Compliant Product - VMware Carbon Black Endpoint Detection and Response (EDR) Windows Sensor 7.2
Certificate Date: 2021.07.28CC Certificate Security Target Validation Report
Validation Report Number: CCEVS-VR-VID11155-2021
Product Type: Application Software
Conformance Claim: Protection Profile Compliant
PP Identifier: Protection Profile for Application Software Version 1.3
CC Testing Lab: Booz Allen Hamilton Common Criteria Testing Laboratory
The VMware Carbon Black Endpoint Detection and Response (VMware CB EDR) Windows Sensor 7.2 enterprise software application gathers event data on the endpoints and invokes the OS to securely transmit this information to the operating environment’s management server for centralized storage and indexing.

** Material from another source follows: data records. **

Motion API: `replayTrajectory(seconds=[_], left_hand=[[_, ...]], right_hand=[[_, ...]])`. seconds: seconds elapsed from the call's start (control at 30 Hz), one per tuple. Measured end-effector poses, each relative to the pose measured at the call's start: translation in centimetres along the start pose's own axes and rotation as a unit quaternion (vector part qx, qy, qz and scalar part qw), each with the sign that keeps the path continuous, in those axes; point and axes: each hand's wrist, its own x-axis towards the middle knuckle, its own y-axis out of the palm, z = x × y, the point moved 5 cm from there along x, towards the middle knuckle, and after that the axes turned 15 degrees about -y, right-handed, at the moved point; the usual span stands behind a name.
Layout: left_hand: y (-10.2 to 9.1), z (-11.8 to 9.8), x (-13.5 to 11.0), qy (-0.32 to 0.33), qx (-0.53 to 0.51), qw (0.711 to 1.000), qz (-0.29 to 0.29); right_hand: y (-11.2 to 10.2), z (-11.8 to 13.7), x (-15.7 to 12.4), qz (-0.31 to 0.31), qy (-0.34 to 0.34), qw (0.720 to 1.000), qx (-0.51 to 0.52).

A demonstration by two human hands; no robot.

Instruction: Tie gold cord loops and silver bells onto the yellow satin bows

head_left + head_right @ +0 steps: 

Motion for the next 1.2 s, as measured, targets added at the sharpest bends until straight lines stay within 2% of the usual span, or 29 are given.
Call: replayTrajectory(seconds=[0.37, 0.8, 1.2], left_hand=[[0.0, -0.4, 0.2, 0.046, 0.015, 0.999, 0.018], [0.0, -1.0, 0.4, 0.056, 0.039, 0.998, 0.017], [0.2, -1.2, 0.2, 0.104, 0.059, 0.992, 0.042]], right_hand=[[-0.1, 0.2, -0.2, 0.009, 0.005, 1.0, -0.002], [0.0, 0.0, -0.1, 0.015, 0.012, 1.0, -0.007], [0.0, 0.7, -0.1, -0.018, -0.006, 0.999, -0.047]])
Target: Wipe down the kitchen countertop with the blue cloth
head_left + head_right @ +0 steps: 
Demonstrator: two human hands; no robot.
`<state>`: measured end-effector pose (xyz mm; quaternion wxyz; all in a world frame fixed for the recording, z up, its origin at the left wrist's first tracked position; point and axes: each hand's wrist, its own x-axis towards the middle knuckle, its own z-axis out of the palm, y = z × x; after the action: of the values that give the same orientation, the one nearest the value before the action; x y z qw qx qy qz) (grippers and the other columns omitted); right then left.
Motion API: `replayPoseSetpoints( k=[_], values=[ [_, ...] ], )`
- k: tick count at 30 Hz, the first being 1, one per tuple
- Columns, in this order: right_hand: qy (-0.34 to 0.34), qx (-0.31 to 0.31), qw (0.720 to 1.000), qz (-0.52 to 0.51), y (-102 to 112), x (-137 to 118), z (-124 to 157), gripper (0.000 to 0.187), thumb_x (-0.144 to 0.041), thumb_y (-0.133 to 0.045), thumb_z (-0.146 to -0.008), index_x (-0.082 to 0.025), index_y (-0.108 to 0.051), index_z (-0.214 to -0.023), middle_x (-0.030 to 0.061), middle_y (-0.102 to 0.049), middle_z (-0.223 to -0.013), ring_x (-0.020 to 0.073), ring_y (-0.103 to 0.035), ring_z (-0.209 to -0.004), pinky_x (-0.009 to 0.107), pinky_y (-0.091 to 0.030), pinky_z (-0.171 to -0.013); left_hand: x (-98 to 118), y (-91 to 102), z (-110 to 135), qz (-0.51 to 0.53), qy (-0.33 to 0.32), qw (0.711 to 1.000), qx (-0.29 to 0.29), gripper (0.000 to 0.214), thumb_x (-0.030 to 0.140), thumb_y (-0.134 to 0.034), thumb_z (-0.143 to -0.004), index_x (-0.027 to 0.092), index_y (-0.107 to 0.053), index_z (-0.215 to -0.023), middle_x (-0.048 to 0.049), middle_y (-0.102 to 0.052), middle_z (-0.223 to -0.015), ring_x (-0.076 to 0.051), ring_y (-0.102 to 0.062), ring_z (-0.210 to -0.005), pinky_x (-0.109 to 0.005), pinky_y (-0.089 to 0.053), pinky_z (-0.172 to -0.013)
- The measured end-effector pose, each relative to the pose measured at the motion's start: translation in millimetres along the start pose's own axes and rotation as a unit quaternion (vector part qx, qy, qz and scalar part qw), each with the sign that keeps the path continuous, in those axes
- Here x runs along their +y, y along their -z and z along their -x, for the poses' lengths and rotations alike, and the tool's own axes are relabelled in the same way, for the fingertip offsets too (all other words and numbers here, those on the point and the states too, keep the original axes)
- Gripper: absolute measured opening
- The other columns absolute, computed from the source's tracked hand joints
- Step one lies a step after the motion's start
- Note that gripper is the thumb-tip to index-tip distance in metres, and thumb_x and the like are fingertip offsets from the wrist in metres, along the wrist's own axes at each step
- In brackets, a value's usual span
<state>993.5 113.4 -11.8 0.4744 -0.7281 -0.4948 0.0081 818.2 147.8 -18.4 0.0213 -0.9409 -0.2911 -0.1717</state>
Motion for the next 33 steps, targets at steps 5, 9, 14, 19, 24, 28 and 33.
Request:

The TOE is the VMware Carbon Black Endpoint Detection and Response (VMware CB EDR) Windows Sensor 7.2 (“Windows Sensor”) application. The TOE is installed on administratively defined network endpoints, such as laptops, desktops, and servers. The TOE, when installed, operates as a Windows service to perform its function of observing and reporting on system-level behavior. Changes to the TOE’s data collection policy can only be initiated by the enterprise administrator using the management server in the operational environment.
The following list identifies the components and applications in the environment that the TOE relies upon to function properly:
· Microsoft Windows 10 (Windows): The operating system installed on the endpoint system that the TOE application is installed on. The Windows Sensor leverages operating system callbacks to collect system-relevant data information, store log files, access Windows key store, and invoke network access.
· Management Server (VMware CB EDR Server): The management server is used in the evaluated configuration to deploy the Windows Sensors, perform limited configuration, and collect the system data from these sensors. However, it is used to the extent that it can assist in the evaluation of the Windows Sensor software and no security claims for its functionality are made.
· Certificate Authority: The OCSP server deployed within the Operational Environment which confirms the validity and revocation status of certificates. Required to validate the Management Server certificate for HTTPS/TLS communications.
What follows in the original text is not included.